++++ Available records
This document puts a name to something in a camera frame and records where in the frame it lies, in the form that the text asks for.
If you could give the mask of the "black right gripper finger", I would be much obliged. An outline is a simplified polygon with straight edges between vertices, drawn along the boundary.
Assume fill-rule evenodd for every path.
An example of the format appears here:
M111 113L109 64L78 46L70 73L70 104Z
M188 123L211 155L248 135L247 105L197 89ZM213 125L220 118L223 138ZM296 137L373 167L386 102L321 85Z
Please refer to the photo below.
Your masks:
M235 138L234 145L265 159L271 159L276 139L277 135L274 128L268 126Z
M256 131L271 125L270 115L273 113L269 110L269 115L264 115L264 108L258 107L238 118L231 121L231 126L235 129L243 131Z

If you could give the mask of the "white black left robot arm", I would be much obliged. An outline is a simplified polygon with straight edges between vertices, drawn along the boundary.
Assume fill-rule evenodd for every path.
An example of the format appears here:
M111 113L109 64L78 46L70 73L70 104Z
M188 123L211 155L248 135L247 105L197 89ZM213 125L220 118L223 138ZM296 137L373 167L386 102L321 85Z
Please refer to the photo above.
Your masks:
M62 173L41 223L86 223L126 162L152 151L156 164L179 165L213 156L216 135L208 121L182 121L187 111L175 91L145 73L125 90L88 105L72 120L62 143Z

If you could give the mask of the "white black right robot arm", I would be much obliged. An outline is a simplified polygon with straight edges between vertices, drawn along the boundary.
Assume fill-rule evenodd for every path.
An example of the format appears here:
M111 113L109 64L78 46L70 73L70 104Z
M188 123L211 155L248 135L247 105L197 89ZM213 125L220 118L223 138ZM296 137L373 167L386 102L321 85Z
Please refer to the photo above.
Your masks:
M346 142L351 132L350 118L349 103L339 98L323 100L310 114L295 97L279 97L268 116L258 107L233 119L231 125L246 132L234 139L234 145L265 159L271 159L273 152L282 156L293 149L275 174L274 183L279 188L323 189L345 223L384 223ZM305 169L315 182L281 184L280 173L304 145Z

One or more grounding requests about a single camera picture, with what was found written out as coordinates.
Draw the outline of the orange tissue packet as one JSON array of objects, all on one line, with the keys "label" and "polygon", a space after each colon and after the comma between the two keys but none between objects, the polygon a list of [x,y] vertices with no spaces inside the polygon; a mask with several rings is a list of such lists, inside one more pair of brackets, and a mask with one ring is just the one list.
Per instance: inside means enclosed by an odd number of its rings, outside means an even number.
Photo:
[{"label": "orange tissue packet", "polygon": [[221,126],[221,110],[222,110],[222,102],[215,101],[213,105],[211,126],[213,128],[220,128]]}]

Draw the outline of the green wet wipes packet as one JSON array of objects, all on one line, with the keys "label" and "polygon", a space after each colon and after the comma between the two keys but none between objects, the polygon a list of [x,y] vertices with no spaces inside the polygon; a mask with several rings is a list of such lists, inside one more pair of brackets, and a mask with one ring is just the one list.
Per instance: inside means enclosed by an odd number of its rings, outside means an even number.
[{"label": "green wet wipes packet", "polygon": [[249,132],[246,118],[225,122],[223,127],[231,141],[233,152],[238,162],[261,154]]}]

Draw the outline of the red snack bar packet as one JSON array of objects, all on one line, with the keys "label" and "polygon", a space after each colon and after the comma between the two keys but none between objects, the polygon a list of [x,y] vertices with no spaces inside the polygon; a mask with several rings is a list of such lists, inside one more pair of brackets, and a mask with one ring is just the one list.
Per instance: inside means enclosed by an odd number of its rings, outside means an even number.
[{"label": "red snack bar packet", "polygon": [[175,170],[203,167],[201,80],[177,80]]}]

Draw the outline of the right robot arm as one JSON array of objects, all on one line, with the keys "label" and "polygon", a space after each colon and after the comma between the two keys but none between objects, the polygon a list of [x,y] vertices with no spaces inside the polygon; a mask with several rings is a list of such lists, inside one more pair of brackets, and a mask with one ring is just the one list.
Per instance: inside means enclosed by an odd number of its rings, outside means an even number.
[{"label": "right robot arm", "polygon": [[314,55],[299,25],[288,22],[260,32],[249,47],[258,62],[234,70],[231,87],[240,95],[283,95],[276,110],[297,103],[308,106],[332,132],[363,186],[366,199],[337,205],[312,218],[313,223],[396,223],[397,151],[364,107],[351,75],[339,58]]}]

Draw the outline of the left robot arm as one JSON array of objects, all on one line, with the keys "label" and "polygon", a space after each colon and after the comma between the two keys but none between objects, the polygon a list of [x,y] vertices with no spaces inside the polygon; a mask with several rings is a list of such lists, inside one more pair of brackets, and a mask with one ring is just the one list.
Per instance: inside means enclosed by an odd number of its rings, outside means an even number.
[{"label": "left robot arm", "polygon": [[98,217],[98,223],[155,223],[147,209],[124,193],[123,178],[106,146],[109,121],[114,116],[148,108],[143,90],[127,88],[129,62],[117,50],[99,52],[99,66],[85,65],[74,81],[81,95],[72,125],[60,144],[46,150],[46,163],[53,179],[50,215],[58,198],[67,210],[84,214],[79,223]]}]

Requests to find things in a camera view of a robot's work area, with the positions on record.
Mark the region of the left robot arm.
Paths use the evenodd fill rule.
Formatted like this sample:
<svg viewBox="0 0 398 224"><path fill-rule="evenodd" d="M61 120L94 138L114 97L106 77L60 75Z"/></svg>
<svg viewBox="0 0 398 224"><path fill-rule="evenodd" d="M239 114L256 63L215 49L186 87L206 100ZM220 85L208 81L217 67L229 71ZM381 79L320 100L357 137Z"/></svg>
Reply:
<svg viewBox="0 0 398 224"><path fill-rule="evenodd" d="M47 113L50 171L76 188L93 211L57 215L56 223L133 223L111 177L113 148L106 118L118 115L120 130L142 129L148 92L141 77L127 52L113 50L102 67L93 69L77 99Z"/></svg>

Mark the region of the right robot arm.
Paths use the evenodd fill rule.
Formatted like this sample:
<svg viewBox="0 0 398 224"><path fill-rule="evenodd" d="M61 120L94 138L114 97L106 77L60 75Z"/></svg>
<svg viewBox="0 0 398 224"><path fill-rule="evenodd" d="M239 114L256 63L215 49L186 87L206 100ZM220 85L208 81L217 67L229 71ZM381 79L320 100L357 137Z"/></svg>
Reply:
++++++++
:: Aim of the exercise ::
If a line in the data above includes the string "straight", copy it.

:: Task output ::
If you could give the mask of the "black right gripper finger", I would be much obliged. An outline is a simplified polygon with straight edges between vertices, drawn along the boundary.
If you could give the mask of the "white black left robot arm", I would be much obliged. An outline is a simplified polygon with straight edges between vertices, drawn along the boundary.
If you could give the mask of the "white black right robot arm", I would be much obliged. An outline is a simplified polygon with straight edges between vertices, drawn along the boundary.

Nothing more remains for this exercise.